3. The separation apparatus of claim 1, the chromatographic functionality comprising ion exchange functionality, hydrophilic interaction functionality, affinity chromatography functionality, metal ion separation functionality, or combinations thereof.

4. The separation apparatus of claim 1, the chromatographic functionality comprising a carboxylic acid, a sulfonate, a primary amine, a secondary amine, a tertiary amine, a quaternary amine, a hydroxyl, an acetic acid, a nitrile, an amidoxime, an ester, an azide, an alkyne, an epoxide, or combinations thereof.

5. The separation apparatus of claim 1, wherein the fluid conduit is a single use conduit.

6. The separation apparatus of claim 1, wherein the chromatography functionality is present on the support phase in a density of from about 20 μmol per gram of support phase or greater.

7. A method for forming the separation apparatus of claim 1 comprising:

contacting the support phase of claim 1 with a solution, the solution comprising polymerizable monomers or oligomers and a polymerization initiator;

thereafter, contacting the support phase and the solution with energy in the microwave spectrum, thereby initiating radical graft polymerization of the monomers or oligomers to form the polymer grafted at the surface of the polyamide of the support phase.

8. The method of claim 7, wherein the method is carried out at ambient temperature.

9. The method of claim 7, wherein the support phase comprises an irregular cross-sectional shape, the radical graft polymerization being initiated across all of the irregular shaped surface of the support phase that is contacted with the solution.

10. The method of claim 7, wherein the energy in the microwave spectrum is at frequency of from about 2 GHz to about 5 GHz.

11. The method of claim 7, the solution comprising an acrylic acid monomer and/or a sulfonic acid monomer.

12. The method of claim 7, the initiator comprising ammonium persulfate, potassium persulfate, or sodium persulfate.

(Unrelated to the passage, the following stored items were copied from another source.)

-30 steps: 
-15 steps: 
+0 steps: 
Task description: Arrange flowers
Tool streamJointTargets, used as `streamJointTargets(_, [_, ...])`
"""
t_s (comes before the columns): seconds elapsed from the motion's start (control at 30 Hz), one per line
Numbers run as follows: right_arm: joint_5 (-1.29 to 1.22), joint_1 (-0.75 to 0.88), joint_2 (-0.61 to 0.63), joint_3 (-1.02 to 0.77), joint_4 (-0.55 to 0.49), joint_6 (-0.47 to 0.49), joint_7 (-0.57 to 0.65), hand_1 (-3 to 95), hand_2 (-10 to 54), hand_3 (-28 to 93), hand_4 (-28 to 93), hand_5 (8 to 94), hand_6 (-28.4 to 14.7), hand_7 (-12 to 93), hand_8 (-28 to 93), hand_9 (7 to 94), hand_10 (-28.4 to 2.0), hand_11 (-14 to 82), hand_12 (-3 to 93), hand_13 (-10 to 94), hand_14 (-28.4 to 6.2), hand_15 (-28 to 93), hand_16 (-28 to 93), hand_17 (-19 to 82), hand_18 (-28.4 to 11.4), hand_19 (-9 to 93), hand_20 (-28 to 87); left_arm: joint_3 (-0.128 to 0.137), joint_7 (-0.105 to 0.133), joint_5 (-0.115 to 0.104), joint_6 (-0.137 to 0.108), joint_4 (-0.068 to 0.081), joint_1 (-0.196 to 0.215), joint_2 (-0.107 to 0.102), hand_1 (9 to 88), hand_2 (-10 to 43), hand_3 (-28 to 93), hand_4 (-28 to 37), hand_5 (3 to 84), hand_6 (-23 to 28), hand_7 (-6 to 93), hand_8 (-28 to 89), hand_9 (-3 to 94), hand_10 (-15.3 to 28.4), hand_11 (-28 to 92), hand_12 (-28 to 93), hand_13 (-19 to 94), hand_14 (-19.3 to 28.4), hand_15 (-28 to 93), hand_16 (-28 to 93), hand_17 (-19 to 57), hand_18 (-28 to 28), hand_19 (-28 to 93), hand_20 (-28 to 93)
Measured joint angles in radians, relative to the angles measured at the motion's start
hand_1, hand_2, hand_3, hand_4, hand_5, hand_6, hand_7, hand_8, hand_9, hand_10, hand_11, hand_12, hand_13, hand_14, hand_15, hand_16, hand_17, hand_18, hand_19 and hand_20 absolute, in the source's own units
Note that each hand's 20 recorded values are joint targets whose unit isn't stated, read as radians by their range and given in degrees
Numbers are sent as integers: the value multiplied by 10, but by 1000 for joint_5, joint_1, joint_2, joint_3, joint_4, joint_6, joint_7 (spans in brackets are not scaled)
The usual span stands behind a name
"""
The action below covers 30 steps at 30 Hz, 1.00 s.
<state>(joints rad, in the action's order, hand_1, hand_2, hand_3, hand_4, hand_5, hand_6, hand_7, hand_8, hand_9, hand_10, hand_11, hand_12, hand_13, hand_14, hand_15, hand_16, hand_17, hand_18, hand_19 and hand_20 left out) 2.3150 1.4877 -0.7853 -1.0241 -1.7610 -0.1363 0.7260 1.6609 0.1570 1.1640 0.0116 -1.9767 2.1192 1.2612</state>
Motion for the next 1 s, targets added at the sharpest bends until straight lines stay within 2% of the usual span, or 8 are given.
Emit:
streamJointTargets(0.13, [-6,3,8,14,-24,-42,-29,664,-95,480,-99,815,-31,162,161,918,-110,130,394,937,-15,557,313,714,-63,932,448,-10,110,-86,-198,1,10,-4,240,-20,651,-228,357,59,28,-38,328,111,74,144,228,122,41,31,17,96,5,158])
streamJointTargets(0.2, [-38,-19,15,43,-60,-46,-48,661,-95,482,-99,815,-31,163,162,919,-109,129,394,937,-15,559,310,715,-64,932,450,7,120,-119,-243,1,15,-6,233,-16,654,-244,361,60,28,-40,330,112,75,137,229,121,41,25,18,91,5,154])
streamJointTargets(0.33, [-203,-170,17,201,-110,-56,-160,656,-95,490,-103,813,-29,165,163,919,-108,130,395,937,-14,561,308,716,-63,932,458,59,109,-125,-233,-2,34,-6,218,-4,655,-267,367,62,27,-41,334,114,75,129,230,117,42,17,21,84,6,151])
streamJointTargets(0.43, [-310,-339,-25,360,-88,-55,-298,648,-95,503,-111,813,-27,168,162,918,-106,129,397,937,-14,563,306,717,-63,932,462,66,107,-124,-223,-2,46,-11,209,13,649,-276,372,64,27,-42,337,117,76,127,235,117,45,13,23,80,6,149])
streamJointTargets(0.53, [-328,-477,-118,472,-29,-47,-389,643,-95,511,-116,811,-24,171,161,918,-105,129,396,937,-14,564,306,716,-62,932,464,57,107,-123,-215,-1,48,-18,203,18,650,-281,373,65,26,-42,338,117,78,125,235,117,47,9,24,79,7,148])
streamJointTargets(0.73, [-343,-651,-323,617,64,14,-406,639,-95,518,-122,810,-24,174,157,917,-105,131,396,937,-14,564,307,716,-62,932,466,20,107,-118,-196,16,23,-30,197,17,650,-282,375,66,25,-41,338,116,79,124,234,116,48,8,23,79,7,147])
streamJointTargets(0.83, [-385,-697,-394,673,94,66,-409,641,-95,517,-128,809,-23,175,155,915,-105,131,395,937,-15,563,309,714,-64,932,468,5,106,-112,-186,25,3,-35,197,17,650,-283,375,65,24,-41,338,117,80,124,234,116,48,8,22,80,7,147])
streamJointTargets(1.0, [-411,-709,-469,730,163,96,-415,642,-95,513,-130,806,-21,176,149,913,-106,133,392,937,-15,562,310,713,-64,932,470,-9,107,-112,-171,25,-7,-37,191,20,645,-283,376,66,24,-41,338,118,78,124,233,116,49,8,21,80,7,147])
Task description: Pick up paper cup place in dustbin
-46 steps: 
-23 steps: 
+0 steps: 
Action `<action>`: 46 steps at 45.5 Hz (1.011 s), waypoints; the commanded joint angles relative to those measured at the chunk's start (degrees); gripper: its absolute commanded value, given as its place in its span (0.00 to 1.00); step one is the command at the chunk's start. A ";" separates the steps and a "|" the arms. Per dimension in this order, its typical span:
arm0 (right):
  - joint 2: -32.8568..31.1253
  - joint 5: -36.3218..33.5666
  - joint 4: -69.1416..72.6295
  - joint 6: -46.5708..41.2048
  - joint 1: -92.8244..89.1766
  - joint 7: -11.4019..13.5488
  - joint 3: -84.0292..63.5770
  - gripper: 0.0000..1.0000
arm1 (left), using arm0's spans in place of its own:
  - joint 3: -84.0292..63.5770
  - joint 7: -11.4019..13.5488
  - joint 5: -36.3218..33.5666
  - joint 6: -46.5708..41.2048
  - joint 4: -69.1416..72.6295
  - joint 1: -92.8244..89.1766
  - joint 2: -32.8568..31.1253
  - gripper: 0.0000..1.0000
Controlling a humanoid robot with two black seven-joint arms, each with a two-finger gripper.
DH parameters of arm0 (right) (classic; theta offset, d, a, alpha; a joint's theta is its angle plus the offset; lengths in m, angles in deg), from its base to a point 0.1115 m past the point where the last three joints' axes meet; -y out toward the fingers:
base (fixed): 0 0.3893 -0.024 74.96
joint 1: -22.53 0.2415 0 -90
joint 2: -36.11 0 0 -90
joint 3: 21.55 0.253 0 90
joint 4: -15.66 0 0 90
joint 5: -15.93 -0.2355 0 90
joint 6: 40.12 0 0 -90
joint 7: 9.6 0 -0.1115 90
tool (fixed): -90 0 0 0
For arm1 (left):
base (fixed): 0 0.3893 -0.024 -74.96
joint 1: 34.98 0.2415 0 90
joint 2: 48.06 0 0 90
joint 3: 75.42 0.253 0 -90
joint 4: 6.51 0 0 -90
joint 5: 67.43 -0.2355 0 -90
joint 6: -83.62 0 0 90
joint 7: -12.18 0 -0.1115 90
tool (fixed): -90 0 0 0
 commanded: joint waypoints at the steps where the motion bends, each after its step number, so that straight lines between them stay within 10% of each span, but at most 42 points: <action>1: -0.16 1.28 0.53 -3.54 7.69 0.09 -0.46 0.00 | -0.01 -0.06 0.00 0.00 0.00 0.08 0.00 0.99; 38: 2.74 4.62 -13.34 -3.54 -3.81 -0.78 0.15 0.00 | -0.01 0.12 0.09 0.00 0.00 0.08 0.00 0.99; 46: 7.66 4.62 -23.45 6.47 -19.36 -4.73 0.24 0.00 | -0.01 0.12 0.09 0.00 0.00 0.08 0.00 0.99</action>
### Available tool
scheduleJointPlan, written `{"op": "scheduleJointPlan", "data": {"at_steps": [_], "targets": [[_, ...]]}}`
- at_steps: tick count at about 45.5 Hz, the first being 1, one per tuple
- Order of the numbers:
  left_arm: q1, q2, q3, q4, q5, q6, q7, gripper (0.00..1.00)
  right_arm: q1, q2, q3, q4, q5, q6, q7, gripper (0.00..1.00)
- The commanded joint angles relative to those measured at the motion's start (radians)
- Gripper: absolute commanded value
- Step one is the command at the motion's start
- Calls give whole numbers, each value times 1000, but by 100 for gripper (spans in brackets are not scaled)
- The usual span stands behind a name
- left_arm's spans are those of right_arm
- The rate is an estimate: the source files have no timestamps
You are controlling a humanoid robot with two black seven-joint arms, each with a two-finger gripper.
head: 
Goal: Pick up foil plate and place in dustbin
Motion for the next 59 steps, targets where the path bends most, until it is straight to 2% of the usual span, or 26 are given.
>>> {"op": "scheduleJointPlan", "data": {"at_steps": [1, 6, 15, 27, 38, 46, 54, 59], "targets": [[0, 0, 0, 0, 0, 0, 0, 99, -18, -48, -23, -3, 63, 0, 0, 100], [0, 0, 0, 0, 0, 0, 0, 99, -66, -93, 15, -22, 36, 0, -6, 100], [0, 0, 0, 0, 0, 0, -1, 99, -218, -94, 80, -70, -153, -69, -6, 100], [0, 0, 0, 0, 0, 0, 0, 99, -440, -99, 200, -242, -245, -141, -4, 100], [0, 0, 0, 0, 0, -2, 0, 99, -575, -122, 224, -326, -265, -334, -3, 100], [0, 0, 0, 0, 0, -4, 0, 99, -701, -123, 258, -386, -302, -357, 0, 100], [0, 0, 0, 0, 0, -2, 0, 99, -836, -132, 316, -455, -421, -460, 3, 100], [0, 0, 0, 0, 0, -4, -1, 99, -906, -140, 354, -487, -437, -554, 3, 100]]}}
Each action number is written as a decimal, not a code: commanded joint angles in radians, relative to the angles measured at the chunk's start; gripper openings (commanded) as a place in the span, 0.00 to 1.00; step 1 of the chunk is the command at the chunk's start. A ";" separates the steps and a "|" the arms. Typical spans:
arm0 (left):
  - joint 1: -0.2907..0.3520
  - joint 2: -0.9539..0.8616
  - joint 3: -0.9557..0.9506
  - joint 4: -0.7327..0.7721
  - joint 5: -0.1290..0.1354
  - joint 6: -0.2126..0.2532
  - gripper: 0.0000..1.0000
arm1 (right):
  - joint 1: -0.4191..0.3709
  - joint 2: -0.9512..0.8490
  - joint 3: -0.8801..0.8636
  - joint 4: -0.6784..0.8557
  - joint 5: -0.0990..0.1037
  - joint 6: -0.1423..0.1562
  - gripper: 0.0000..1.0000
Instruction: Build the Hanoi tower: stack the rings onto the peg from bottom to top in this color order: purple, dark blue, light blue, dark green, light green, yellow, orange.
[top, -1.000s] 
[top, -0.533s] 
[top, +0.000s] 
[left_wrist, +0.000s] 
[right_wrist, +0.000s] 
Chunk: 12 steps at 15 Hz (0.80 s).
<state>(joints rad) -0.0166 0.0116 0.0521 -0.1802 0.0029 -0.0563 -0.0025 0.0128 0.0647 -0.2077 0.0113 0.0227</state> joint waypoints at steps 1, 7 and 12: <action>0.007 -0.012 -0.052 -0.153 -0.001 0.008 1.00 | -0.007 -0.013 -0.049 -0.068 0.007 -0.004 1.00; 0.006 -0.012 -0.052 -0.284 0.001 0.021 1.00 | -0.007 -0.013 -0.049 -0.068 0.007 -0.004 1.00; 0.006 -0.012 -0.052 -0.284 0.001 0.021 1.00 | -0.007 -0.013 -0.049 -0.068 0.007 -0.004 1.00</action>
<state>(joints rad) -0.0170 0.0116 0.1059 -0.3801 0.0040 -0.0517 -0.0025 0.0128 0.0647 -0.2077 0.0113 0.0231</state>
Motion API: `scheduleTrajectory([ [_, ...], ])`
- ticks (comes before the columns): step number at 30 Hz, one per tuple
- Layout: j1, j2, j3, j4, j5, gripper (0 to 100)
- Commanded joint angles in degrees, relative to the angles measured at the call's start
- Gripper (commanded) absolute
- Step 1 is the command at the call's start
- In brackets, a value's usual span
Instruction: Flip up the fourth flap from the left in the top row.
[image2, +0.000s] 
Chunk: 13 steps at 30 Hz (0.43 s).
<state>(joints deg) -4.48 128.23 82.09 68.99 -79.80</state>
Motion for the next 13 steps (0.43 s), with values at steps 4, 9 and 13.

13. A method for separating a species from a fluid comprising:

moving a fluid through a conduit, the conduit comprising a first end and a second end and a support phase contained between the first end and the second end, the support phase comprising a polymeric composition that includes a polyamide at a surface of the support phase, the conduit further comprising a polymer grafted to the polyamide at the surface of the support phase, the polymer comprising a chromatography functionality for the separation; wherein

upon moving the fluid through the conduit, a species contained in the fluid is retained at the chromatography functionality.

14. The method of claim 13, wherein the species is a macromolecule, for example a proteinaceous compound.

15. The method of claim 13, wherein the species is retained in an amount of from about 8 mg/mL of the support phase to about 12 mg/mL of the support phase and/or wherein the ratio between a 10% breakthrough volume of the species and a 50% breakthrough volume of the species is about 0.5 or greater.